Understanding Your Balance Sheet
To understand the financial position of a business at a specific point of time, look at the balance sheet. The balance sheet may also be called the statement of financial position. Together with the Profit and Loss Statement, and possibly other reports such as the Statement of Cash-flow, these reports provide a complete understanding of the financial position and business performance.
So what’s involved? - The balance sheet has three sections: assets, liabilities and equity.
What are Assets?
Assets are things and resources that a company owns. They have current and/or future value and can be measured in currency.
Assets may be subdivided on the balance sheet into bank accounts, current assets, (receivable within one year), fixed assets, inventory, non-current (or long term) assets, intangible assets and prepayments.
These include banks and other financial accounts held, accounts receivable (trade debtors), supplier deposits or bonds, stock on hand, property, equipment, vehicles, investments and intellectual property. All of these can be translated into monetary value.
What are Liabilities?
Liabilities are amounts owed to suppliers and other creditors for goods or services already received. Liabilities may also include amounts received in advance for future services yet to be provided by the business.
Liabilities are generally subdivided into current, (payable within one year), and non-current liabilities.
These include accounts payable (trade creditors), payroll obligations (salaries, taxes, superannuation), interest, customer deposits received, warranties and loans.
What is Equity?
Equity includes owner funds contributed, drawings, retained earnings and stocks. The value of the equity equals assets minus liabilities.

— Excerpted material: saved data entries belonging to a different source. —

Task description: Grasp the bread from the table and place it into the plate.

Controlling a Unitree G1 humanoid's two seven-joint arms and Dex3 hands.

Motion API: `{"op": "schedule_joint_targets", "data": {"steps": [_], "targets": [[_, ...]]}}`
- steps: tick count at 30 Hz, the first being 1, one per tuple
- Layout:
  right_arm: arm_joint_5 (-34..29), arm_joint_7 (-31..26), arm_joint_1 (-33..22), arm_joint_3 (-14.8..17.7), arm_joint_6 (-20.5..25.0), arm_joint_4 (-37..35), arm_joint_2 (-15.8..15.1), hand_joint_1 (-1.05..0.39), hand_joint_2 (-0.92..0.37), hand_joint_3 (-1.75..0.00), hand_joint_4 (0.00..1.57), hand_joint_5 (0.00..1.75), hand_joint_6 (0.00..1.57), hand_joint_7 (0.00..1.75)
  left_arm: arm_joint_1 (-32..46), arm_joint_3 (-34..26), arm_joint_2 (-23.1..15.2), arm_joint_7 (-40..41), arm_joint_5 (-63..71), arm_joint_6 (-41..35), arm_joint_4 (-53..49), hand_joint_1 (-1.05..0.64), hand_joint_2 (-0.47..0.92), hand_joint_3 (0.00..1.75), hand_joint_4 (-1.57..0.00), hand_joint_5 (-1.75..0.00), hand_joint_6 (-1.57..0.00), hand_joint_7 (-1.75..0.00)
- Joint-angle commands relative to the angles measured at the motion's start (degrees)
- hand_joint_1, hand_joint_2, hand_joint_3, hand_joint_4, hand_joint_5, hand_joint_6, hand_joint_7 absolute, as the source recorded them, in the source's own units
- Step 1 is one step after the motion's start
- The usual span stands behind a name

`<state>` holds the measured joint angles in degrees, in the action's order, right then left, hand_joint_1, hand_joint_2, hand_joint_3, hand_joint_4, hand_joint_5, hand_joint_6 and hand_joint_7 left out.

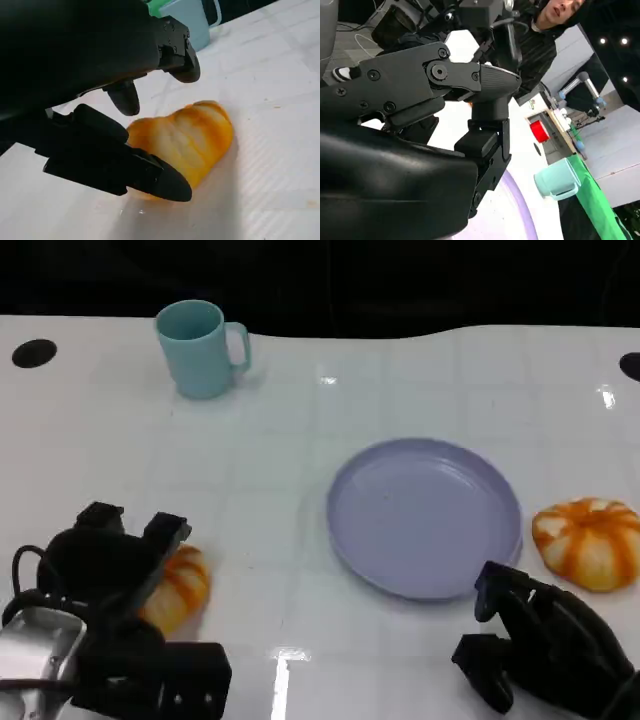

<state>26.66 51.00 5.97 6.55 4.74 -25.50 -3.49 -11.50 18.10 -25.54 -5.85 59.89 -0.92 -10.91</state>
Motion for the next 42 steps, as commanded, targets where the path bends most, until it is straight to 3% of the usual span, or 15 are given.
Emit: {"op": "schedule_joint_targets", "data": {"steps": [1,10,15,18,21,23,25,28,29,31,33,34,42], "targets": [[-0.5,-0.4,-0.5,0.0,-1.4,0.7,-0.5,-0.6,-0.92,-0.49,1.14,1.75,0.94,1.75,-3.7,2.1,-0.6,3.4,-1.1,1.2,-8.0,-0.72,0.83,0.01,0.0,-1.28,0.0,-0.61],[-0.6,-0.6,-0.5,-0.1,-1.1,0.7,-0.7,-0.61,-0.92,-0.5,1.16,1.75,0.95,1.75,-9.9,5.3,1.0,5.5,-6.5,3.6,-21.7,-0.69,0.82,0.0,0.0,-1.29,0.0,-0.69],[-0.5,-0.8,-0.6,0.0,-0.6,0.9,-0.7,-0.61,-0.92,-0.49,1.17,1.75,0.96,1.75,-12.3,6.5,1.8,5.7,-9.5,5.2,-27.8,-0.6,0.82,0.01,0.0,-1.37,0.0,-0.86],[-0.3,-0.4,-0.5,0.1,-0.8,0.7,-0.7,-0.61,-0.92,-0.49,1.16,1.75,0.95,1.74,-13.2,6.7,2.3,7.1,-11.6,6.6,-31.1,-0.49,0.86,0.01,-0.27,-1.39,-0.02,-1.15],[-0.7,-0.3,-0.5,0.0,-1.5,0.6,-0.8,-0.61,-0.92,-0.5,1.16,1.75,0.95,1.75,-14.0,7.1,2.5,10.8,-13.2,9.6,-35.1,-0.39,0.89,0.0,-0.73,-1.43,-0.34,-1.2],[-0.7,-0.4,-0.5,0.1,-1.5,0.6,-0.8,-0.61,-0.92,-0.5,1.16,1.75,0.95,1.75,-14.9,7.6,2.8,13.8,-13.8,11.9,-39.2,-0.35,0.91,0.02,-0.91,-1.5,-0.51,-1.2],[-0.2,-0.7,-0.6,0.2,-0.2,1.0,-0.8,-0.61,-0.91,-0.5,1.16,1.75,0.95,1.75,-16.0,8.5,3.1,15.9,-13.9,13.3,-42.8,-0.32,0.92,0.06,-1.0,-1.52,-0.64,-1.14],[0.0,-0.5,-0.7,0.2,0.0,1.2,-0.8,-0.61,-0.91,-0.49,1.17,1.75,0.97,1.75,-17.5,10.2,3.5,18.1,-13.0,13.5,-46.8,-0.3,0.92,0.24,-1.07,-1.36,-0.87,-0.99],[-0.1,-0.5,-0.7,0.2,-0.2,1.2,-0.8,-0.61,-0.92,-0.5,1.17,1.75,0.97,1.75,-17.9,10.8,3.7,18.8,-12.9,13.5,-47.9,-0.28,0.92,0.32,-1.15,-1.24,-1.03,-0.84],[-0.4,-0.6,-0.8,0.1,-0.3,1.5,-0.9,-0.6,-0.92,-0.5,1.16,1.75,0.96,1.75,-19.0,12.4,4.0,20.6,-12.0,13.2,-50.3,-0.26,0.92,0.42,-1.24,-1.18,-1.23,-0.7],[0.1,-0.2,-0.8,0.3,0.0,1.2,-0.8,-0.6,-0.92,-0.5,1.16,1.75,0.95,1.75,-19.8,13.7,4.6,23.4,-11.4,12.7,-53.1,-0.26,0.92,0.45,-1.26,-1.26,-1.32,-0.7],[0.6,0.0,-0.7,0.5,0.5,1.1,-0.7,-0.6,-0.91,-0.5,1.15,1.75,0.95,1.74,-20.1,14.1,4.8,24.9,-11.5,12.7,-54.3,-0.25,0.92,0.48,-1.26,-1.35,-1.31,-0.8],[0.4,0.0,-0.3,0.5,0.8,0.7,-0.7,-0.62,-0.92,-0.47,1.15,1.75,0.95,1.74,-21.4,17.2,5.3,37.7,-11.2,15.5,-60.5,-0.27,0.92,0.52,-1.29,-1.61,-1.15,-1.18]]}}
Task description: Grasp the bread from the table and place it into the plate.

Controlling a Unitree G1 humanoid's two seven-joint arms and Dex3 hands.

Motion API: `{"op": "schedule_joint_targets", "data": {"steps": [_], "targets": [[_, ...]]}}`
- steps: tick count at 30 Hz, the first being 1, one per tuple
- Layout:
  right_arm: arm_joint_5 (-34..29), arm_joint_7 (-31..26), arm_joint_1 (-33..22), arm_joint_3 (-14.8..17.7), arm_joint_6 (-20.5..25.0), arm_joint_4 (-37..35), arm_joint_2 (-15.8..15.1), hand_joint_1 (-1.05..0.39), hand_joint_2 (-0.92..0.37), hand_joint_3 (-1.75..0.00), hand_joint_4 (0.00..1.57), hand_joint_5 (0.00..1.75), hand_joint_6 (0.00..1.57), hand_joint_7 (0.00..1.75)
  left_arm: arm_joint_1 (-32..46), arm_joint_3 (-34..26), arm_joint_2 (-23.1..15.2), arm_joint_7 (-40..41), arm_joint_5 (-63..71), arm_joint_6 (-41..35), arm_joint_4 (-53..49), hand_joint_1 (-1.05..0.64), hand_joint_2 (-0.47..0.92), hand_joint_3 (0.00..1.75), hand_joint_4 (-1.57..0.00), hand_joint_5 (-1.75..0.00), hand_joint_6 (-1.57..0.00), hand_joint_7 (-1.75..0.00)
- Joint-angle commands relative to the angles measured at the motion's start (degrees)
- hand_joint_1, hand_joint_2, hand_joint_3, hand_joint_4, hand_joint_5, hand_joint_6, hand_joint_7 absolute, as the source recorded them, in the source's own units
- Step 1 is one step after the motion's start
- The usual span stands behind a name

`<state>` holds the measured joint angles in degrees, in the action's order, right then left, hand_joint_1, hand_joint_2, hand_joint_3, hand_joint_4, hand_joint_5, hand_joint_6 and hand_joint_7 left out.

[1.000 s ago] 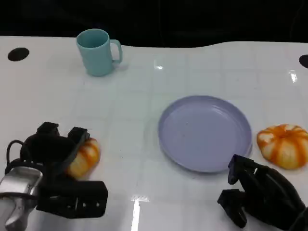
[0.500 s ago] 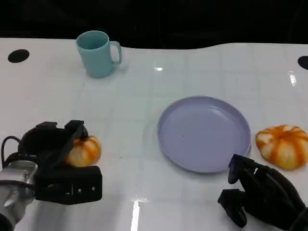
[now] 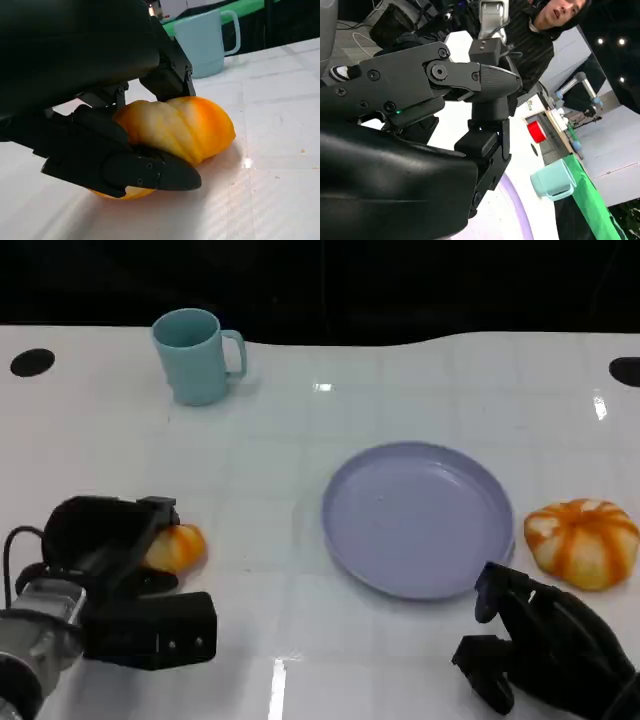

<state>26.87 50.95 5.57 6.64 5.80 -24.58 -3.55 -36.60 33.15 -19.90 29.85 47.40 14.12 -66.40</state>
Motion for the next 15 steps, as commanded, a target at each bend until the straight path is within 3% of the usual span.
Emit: {"op": "schedule_joint_targets", "data": {"steps": [1,6,9,15], "targets": [[0.2,0.0,0.2,0.4,-0.4,-0.3,-0.6,-0.62,-0.92,-0.47,1.15,1.75,0.95,1.75,3.6,2.4,-0.3,2.9,1.1,0.9,-5.4,-0.27,0.92,0.52,-1.3,-1.64,-1.14,-1.23],[-0.1,0.5,0.2,0.3,-1.6,-0.7,-0.6,-0.62,-0.92,-0.48,1.16,1.75,0.95,1.75,3.5,2.5,-0.4,9.2,0.4,4.1,-6.8,-0.26,0.83,0.68,-1.38,-1.74,-1.09,-1.6],[0.6,0.8,0.5,0.6,-0.6,-1.2,-0.6,-0.61,-0.92,-0.48,1.15,1.75,0.94,1.75,2.8,1.9,-0.3,10.3,-0.5,4.7,-6.6,-0.26,0.72,0.79,-1.39,-1.75,-1.08,-1.7],[0.7,1.4,1.0,0.9,-0.5,-2.4,-1.0,-0.61,-0.9,-0.47,1.14,1.75,0.93,1.72,2.1,-3.4,1.0,11.2,-6.4,7.7,-4.9,-0.24,0.62,0.88,-1.44,-1.75,-1.02,-1.61]]}}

Transactions that affect profit and loss accounts also affect balance sheet accounts. For example, providing a service increases the accounts receivable balance, which therefore increases the equity.
The Balance Sheet Equation
The balance sheet must always balance! Asset value = liabilities + equity.
For example, if you buy a new vehicle for the business at say $50,000, having paid a $10,000 deposit and taking out a $40,000 loan, the value of fixed assets increases by $50k, but the bank asset value decreases by the $10k deposit paid. The value of liabilities increases by $40k loan, thus leaving the balance sheet balanced on both sides of the equation.
The balance sheet equation shows you how much money you would have left over if you paid all your bills and debts and sold all your assets at a given date. This amount is the Owner’s Equity.
Note that the balance sheet equity total is not necessarily how much the business is worth at market value. Assets are listed on the balance sheet at their transaction value, which may be very different from the market value. Some assets may be worth more, and others may depreciate in value. Business value is calculated not just on the balance sheet figures but many other factors.